[Data excerpts — start]
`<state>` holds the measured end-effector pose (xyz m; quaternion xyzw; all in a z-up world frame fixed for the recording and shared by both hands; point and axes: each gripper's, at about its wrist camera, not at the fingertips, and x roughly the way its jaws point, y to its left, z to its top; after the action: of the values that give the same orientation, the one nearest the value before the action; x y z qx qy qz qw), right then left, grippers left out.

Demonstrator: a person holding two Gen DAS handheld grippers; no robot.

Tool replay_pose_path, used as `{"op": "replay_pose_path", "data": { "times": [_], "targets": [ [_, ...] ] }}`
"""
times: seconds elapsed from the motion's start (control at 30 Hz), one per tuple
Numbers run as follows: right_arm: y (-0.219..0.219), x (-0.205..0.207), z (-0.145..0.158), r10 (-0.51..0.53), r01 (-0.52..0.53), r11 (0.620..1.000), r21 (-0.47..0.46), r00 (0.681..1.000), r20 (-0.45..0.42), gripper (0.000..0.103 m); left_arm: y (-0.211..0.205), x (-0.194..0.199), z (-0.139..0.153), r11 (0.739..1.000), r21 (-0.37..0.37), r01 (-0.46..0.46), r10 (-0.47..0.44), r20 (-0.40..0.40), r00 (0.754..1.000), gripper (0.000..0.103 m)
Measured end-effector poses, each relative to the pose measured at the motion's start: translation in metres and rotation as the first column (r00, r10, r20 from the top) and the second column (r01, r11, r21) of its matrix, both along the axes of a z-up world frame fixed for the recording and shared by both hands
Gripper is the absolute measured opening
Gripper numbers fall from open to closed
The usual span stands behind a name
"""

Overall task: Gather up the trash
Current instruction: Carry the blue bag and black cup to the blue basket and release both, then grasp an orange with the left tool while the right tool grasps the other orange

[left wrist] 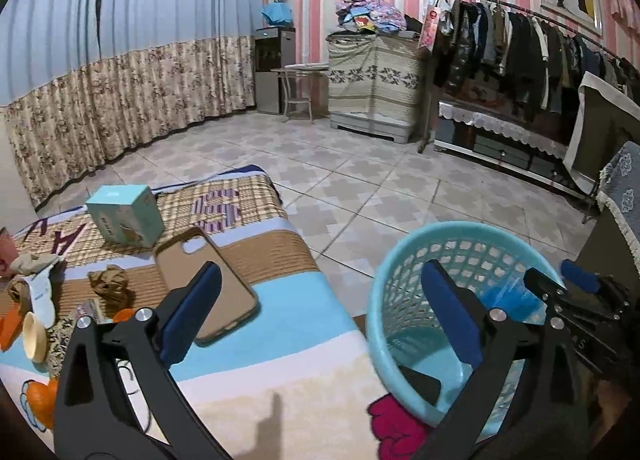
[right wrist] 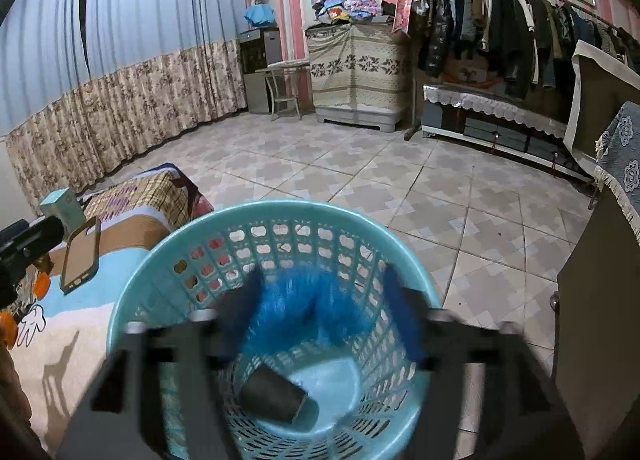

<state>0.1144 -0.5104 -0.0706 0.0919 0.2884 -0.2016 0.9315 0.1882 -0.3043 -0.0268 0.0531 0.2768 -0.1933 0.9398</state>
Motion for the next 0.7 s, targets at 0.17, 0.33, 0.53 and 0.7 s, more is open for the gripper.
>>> {"op": "replay_pose_path", "data": {
  "times": [0.17, 0.33, 0.53, 0.7],
  "targets": [
    [0.004, 0.003, -0.003, -0.019, 0.018, 0.999, -0.029, 1.0, -0.019, 0.09, 0.012, 0.0, 0.0, 1.0, 0.001, -0.01, 0.01, -0.001, 1.0, 0.097],
    [0.02, 0.001, -0.004, -0.016, 0.015, 0.999, -0.041, 0.999, -0.032, 0.095, 0.029, -0.007, 0.002, 0.999, 0.02, -0.031, 0.031, 0.005, 1.0, 0.097],
    [0.054, -0.001, 0.008, 0.025, -0.026, 0.998, -0.059, 1.0, -0.013, 0.098, 0.071, -0.021, 0.011, 0.998, 0.018, -0.056, 0.055, 0.024, 0.998, 0.098],
    [0.095, 0.002, 0.023, 0.076, -0.075, 0.996, -0.041, 0.997, 0.024, 0.098, 0.12, -0.029, 0.012, 0.994, 0.04, -0.105, 0.105, 0.016, 0.994, 0.097]
  ]
}}
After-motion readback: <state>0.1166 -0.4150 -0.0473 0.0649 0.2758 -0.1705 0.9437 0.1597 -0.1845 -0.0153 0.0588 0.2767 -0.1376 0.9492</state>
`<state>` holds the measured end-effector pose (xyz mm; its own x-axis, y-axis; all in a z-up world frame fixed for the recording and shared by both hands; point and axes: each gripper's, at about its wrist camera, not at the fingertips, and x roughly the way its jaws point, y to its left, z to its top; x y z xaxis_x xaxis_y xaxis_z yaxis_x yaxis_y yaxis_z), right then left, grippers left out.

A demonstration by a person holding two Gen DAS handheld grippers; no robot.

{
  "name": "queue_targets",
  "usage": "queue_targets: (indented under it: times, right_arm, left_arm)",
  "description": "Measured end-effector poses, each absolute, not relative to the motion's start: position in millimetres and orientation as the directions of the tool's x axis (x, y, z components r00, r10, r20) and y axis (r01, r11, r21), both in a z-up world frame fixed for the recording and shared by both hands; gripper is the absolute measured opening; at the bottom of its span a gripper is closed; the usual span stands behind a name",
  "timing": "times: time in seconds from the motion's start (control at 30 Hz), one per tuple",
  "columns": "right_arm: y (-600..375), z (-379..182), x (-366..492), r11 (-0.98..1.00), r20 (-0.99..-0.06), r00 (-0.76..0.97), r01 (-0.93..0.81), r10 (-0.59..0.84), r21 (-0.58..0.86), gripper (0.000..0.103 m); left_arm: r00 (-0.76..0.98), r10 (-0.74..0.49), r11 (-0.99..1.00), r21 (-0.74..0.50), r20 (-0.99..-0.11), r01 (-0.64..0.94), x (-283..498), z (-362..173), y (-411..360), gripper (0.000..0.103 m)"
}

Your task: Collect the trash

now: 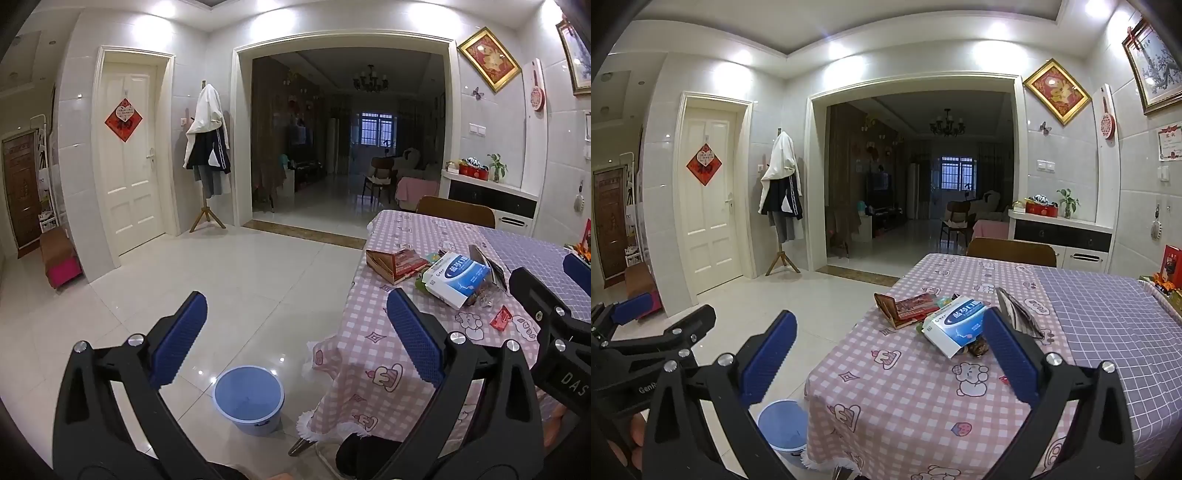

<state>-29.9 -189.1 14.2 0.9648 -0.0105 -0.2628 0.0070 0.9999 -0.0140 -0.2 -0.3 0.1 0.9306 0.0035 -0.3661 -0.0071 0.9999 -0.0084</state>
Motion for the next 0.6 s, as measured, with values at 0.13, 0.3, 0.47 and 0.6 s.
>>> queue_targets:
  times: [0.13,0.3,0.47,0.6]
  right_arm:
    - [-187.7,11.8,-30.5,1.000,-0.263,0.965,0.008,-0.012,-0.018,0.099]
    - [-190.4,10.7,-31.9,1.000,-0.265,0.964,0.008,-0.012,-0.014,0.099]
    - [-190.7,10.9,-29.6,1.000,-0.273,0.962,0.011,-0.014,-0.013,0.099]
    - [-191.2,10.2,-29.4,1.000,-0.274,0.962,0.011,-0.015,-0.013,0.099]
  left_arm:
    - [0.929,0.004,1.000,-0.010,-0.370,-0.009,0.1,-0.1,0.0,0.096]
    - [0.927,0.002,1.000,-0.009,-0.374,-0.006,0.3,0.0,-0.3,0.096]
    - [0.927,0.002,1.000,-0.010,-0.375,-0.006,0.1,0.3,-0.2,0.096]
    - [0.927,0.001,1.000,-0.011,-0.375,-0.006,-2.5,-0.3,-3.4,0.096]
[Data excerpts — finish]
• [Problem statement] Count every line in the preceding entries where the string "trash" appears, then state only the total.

• [Task answer] 2